- Khao Chang Lon Sea Of Mist Viewpoint, Khao Lek Temple, Krung Ching Waterfall
- District location in Nakhon Si Thammarat province
- Coordinates: 8°43′10″N 99°45′6″E﻿ / ﻿8.71944°N 99.75167°E
- Country: Thailand
- Province: Nakhon Si Thammarat
- Seat: Nopphitam

Area
- • Total: 720.156 km^{2} (278.054 sq mi)

Population (2022)
- • Total: 33,770
- • Density: 46.74/km^{2} (121.1/sq mi)
- Time zone: UTC+7 (ICT)
- Postal code: 80160
- Geocode: 8021

= Nopphitam district =

Nopphitam (นบพิตำ, /th/) is a district (amphoe) of Nakhon Si Thammarat province, southern Thailand.

==History==
The district was founded on 1 April 1995 by splitting off the four western tambons from Tha Sala district.

On 15 May 2007, all 81 minor districts were upgraded to full districts. On 24 August, the upgrade became official.

==Geography==
Neighboring districts are (from the northeast clockwise): Sichon, Tha Sala, Phrom Khiri and Phipun of Nakhon Si Thammarat Province and Ban Na San and Kanchanadit of Surat Thani province.

Nopphitam contains the northernmost part of the Khao Luang National Park, protecting a large part of the Nakhon Si Thammarat mountain range.

==Administration==
The district is divided into four sub-districts (tambons), which are further subdivided into 38 villages (mubans).
| | |
| No. | Name | Thai name | Villages | Pop. | |
| 1. | * Nopphitam | นบพิตำ | 9 | 7,539 | |
| 2. | Krung Ching | กรุงชิง | 11 | 8,185 | |
| 3. | Karo | กะหรอ | 9 | 7,039 | |
| 4. | Na Reng | นาเหรง | 9 | 6,907 | |

=== Local administration ===
There is one sub-district municipality (thesaban tambon) in the district:

- Na Reng (Thai: เทศบาลตำบลนาเหรง) consisting of sub-district Na Reng.

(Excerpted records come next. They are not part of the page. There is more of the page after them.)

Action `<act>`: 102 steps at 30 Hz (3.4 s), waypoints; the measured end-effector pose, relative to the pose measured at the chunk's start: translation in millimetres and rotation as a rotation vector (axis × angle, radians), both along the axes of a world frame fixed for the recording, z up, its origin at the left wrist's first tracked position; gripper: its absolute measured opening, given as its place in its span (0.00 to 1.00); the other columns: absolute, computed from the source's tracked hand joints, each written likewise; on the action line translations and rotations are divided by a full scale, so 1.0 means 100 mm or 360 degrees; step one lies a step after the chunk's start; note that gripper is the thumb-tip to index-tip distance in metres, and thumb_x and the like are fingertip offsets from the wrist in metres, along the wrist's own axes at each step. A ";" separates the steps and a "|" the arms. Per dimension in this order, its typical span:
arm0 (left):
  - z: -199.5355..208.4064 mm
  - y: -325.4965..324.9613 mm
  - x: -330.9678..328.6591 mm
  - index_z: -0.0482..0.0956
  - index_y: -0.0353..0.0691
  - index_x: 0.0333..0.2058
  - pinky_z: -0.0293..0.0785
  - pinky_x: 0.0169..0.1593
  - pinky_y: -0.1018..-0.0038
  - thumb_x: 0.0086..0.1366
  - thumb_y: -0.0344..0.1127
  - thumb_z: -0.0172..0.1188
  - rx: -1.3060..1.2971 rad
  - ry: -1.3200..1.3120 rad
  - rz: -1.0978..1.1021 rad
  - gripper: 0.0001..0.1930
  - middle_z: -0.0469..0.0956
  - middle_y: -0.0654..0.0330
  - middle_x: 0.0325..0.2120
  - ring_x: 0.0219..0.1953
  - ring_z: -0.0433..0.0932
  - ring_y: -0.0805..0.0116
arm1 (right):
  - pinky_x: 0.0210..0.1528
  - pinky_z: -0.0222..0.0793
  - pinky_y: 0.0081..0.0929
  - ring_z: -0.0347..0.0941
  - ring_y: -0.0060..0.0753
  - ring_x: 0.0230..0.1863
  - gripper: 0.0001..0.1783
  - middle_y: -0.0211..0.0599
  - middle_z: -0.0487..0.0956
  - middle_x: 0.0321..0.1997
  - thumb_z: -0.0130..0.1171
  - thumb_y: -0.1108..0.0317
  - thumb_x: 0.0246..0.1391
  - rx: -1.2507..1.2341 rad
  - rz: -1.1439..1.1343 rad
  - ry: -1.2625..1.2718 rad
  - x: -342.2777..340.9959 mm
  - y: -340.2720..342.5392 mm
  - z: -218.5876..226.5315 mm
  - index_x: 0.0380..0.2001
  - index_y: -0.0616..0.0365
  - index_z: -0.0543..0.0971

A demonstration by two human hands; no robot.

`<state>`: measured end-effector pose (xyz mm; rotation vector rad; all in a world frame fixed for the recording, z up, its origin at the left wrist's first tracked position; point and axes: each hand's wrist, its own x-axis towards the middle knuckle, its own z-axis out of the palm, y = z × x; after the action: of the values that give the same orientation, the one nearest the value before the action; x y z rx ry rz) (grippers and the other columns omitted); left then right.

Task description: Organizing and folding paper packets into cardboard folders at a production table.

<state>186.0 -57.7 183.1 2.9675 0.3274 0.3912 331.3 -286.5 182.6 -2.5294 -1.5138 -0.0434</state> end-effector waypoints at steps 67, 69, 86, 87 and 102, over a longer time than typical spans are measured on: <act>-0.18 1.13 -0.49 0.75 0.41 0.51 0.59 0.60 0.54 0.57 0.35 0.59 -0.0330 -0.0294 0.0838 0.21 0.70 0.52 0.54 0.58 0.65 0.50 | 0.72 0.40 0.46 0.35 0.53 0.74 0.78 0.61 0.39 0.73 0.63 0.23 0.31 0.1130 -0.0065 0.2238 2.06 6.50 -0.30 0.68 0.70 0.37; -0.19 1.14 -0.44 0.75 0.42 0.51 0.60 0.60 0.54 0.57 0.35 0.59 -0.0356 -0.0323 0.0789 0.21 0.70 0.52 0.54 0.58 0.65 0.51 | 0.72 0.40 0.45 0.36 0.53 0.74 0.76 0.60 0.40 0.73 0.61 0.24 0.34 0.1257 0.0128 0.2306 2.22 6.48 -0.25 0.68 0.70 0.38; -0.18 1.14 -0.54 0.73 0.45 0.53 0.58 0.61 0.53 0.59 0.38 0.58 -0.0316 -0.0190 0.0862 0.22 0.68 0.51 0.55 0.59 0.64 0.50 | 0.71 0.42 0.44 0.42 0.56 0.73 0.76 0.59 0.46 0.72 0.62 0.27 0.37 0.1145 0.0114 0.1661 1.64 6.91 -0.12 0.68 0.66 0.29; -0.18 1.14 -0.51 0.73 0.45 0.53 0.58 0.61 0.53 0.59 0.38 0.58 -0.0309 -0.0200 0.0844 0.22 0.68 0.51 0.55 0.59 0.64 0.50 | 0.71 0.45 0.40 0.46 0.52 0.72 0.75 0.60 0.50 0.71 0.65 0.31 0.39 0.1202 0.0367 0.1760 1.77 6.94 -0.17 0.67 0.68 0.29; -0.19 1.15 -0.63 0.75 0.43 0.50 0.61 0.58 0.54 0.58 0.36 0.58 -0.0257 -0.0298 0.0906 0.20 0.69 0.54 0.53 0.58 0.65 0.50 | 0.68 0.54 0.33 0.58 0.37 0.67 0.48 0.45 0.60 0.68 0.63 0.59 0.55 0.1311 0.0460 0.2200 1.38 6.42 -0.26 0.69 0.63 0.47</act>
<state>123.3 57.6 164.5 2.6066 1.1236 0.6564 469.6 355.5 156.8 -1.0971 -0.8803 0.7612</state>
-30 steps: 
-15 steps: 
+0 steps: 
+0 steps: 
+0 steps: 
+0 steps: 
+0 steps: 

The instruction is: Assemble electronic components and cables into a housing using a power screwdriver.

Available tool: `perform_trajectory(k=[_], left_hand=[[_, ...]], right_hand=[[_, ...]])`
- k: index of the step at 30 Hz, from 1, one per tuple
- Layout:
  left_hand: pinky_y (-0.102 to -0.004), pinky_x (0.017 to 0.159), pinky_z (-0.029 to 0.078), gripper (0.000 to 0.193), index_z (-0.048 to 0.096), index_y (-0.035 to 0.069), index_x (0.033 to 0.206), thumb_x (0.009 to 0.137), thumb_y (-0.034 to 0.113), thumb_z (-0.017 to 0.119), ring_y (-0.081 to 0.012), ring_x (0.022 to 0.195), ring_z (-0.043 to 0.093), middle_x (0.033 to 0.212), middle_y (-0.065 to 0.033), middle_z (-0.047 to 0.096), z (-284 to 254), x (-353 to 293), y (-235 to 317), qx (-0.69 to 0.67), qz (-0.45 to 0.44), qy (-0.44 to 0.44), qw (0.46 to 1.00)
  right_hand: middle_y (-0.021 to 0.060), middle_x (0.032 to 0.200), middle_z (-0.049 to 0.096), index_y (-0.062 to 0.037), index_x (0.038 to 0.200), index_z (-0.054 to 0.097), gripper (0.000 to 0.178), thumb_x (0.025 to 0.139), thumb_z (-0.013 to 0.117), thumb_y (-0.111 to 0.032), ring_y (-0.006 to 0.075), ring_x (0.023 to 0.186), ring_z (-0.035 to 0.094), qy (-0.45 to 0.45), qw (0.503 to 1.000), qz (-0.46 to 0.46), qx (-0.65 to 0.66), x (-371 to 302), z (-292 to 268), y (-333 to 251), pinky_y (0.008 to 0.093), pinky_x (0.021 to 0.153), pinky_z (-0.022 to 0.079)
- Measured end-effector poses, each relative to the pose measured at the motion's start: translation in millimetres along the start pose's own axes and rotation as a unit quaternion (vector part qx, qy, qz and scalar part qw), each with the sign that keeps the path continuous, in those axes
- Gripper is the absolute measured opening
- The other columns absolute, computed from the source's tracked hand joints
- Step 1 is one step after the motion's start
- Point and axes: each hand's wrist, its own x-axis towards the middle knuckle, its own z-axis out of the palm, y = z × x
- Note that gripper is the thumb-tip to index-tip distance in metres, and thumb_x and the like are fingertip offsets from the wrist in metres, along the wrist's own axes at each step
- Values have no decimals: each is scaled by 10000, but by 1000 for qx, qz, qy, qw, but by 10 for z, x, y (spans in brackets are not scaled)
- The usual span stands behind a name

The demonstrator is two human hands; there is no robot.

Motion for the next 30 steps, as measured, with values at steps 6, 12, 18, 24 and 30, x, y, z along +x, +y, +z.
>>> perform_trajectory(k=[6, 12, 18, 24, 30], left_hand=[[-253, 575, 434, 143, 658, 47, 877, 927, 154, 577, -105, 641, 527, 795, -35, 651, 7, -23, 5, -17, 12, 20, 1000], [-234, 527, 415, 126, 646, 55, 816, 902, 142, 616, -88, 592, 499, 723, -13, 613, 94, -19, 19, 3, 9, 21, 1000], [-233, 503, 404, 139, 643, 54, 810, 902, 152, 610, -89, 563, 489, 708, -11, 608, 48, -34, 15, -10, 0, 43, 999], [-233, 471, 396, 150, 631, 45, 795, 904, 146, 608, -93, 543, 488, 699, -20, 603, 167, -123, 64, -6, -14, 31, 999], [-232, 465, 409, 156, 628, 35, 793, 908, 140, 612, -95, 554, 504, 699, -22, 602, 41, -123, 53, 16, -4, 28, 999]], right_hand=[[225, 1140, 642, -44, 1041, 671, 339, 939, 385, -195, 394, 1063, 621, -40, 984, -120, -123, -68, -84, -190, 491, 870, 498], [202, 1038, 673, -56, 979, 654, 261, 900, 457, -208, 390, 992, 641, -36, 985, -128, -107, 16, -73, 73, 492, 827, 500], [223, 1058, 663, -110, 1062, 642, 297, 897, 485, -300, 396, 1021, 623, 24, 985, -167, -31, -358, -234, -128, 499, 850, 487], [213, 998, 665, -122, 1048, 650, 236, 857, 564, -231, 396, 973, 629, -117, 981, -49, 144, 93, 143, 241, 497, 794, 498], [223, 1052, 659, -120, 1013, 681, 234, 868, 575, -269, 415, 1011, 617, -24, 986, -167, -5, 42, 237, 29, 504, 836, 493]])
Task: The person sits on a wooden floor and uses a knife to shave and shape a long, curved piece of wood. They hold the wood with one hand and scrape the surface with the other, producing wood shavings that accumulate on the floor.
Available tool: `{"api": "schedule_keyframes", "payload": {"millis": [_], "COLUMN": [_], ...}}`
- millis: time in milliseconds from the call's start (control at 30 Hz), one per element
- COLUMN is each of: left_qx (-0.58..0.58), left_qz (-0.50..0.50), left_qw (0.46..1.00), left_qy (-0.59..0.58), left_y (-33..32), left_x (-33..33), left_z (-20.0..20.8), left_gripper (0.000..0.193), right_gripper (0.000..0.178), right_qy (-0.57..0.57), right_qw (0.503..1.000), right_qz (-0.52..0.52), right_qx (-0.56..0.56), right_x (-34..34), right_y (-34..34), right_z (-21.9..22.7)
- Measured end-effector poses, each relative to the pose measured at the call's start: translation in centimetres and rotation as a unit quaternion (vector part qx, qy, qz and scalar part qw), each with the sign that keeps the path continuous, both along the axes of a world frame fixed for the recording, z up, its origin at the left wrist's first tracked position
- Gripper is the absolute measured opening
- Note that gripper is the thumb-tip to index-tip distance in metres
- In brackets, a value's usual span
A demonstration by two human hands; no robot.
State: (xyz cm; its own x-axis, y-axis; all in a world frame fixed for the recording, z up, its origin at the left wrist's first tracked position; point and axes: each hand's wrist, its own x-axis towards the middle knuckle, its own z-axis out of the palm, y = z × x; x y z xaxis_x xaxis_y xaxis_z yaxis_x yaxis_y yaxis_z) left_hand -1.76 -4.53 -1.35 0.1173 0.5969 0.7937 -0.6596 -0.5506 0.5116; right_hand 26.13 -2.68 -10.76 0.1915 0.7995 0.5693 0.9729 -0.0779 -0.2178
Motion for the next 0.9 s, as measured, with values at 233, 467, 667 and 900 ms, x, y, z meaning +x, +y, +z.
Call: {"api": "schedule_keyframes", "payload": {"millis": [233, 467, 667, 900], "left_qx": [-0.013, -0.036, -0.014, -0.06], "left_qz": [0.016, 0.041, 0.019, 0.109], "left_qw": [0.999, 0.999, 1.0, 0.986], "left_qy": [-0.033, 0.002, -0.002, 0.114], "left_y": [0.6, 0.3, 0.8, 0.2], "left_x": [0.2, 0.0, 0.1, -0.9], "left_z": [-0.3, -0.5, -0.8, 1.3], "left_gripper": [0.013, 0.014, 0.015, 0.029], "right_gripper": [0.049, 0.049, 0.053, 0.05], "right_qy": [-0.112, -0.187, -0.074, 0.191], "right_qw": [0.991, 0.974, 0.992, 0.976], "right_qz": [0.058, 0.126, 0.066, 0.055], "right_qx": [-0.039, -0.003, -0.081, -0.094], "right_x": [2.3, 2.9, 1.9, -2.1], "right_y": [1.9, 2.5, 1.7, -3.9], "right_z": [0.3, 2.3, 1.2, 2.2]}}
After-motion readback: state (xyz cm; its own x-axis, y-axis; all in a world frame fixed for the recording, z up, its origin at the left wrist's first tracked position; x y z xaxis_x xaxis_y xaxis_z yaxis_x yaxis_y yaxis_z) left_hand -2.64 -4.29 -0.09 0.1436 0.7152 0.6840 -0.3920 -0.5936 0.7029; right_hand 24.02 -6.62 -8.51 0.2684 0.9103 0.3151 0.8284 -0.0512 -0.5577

There are three tambon administrative organisations (TAO) in the district:

- Nopphitam (Thai: องค์การบริหารส่วนตำบลนบพิตำ) consisting of sub-district Nopphitam.
- Krung Ching (Thai: องค์การบริหารส่วนตำบลกรุงชิง) consisting of sub-district Krung Ching.
- Karo (Thai: องค์การบริหารส่วนตำบลกะหรอ) consisting of sub-district Karo.